In the data below, find every line that has the string "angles", and copy it.

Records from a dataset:

——————————

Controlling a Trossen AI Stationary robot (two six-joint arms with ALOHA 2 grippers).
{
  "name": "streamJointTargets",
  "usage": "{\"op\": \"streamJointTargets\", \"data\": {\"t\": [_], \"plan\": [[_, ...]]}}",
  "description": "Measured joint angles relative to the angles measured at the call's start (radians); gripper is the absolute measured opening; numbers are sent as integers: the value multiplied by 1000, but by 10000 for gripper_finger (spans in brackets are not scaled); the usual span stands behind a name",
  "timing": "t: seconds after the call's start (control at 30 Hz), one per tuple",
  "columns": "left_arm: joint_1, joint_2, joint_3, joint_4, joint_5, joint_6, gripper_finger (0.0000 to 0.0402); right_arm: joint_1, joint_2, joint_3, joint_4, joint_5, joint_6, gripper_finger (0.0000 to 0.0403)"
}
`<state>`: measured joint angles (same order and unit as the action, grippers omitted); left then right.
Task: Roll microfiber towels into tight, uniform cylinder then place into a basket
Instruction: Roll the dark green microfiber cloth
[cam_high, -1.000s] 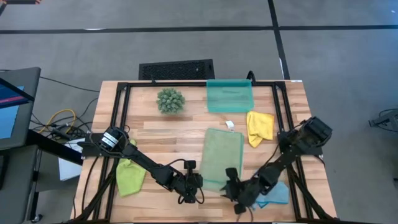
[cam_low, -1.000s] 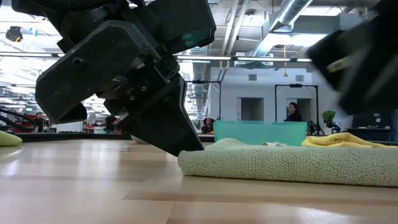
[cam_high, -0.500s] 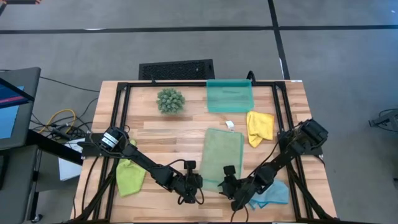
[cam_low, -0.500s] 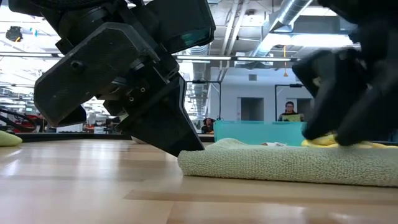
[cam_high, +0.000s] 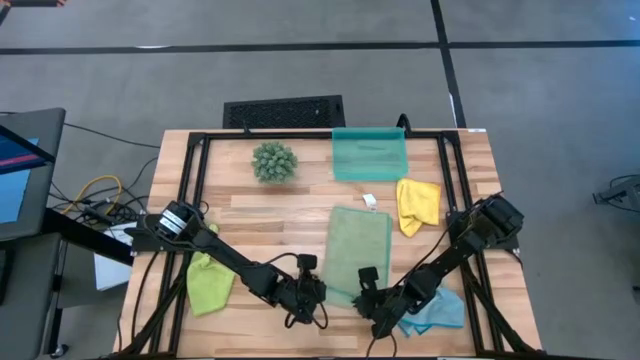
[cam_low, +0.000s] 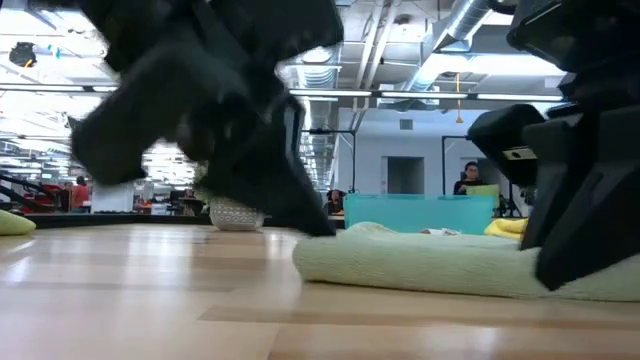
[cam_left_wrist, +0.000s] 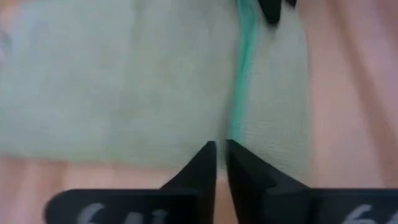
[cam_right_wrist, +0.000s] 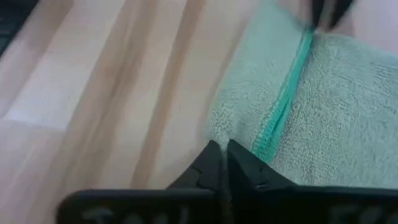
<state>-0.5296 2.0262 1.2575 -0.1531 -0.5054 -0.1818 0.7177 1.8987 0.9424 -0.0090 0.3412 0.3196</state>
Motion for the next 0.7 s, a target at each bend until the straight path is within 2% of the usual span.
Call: {"op": "streamJointTargets", "data": {"t": [0.07, 0.2, 0.33, 0.5, 0.7], "plan": [[-7, -31, 15, 3, -5, 58, 67, 0, -12, 0, -29, -11, 13, 10], [-24, -42, 38, 66, 27, 262, 122, 1, -42, -10, -70, -22, 48, 25], [-29, -9, 32, 233, 139, 464, 166, 2, -81, -40, -65, -25, 78, 22], [-22, 79, 33, 309, 160, 495, 200, -7, -100, -69, -29, -27, 99, 11], [-8, 150, 61, 305, 146, 447, 209, -7, -100, -84, 12, -31, 113, 31]]}}
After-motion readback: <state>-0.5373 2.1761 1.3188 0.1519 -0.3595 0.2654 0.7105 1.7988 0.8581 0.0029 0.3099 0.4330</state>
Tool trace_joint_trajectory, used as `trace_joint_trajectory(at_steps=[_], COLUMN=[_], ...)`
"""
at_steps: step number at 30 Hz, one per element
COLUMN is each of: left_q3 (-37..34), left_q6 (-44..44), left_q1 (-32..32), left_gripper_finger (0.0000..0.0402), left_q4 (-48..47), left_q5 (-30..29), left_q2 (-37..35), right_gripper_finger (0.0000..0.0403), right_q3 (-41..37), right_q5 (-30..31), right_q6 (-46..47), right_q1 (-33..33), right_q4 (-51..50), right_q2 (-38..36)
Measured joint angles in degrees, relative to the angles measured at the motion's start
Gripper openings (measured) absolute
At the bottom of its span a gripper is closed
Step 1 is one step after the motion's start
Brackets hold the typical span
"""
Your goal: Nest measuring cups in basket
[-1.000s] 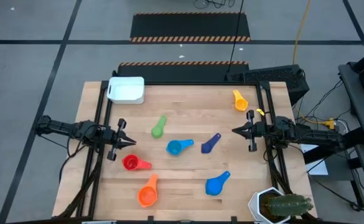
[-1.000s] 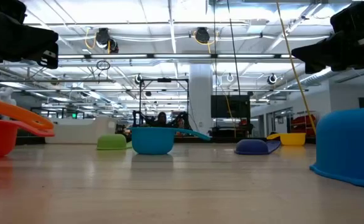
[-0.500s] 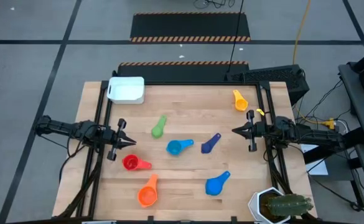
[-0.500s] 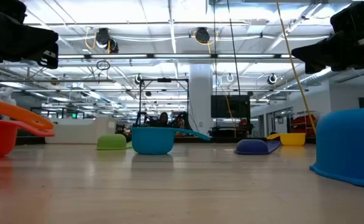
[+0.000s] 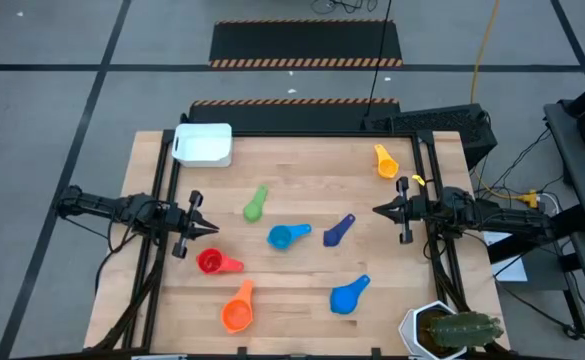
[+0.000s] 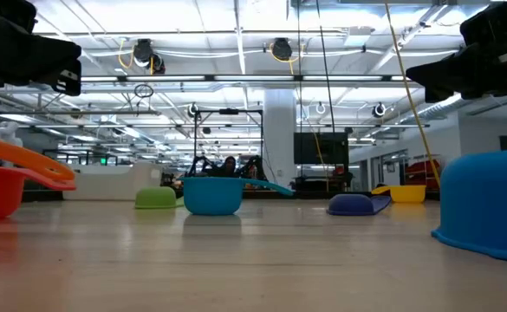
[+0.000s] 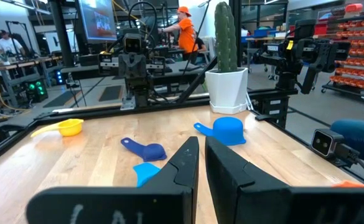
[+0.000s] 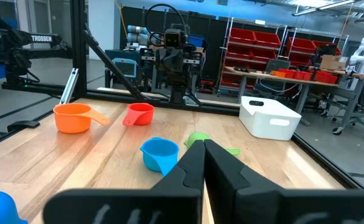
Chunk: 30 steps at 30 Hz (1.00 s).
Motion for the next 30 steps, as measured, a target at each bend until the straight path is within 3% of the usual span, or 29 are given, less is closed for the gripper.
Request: trace_joint_trajectory(at_steps=[22, 30], left_q3=[0.02, 0.02], left_q6=[0.04, 0.36], left_q1=[0.0, 0.02], left_gripper_finger=[0.0033, 0.0033], left_q4=[0.91, 11.43], left_q5=[-0.99, -1.08], left_q2=[0.02, 0.0], right_gripper_finger=[0.0, 0.0], right_q3=[0.0, 0.0], right_q5=[-0.01, -0.01], right_q6=[0.0, 0.0], right_q1=[0.0, 0.0], right_q4=[0.01, 0.02], right_q2=[0.0, 0.0])
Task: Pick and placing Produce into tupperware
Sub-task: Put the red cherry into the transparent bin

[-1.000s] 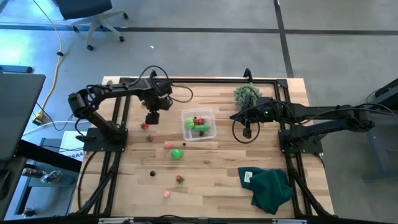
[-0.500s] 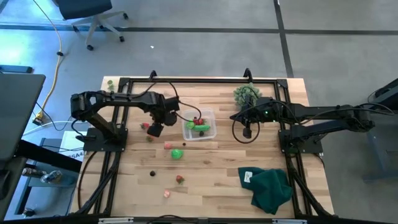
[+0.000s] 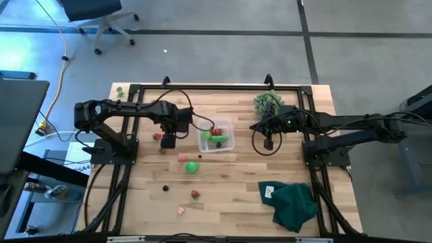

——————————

— ANSWER SPACE —
  "description": "Measured joint angles relative to the angles measured at the call's start (radians); gripper is the absolute measured opening; numbers are sent as integers: the value multiplied by 1000, but by 10000 for gripper_finger (spans in brackets are not scaled); the usual span stands behind a name",
`<state>`: measured joint angles (same order and unit as the action, grippers omitted); left then right.
Measured joint angles in degrees, relative to the angles measured at the motion's start

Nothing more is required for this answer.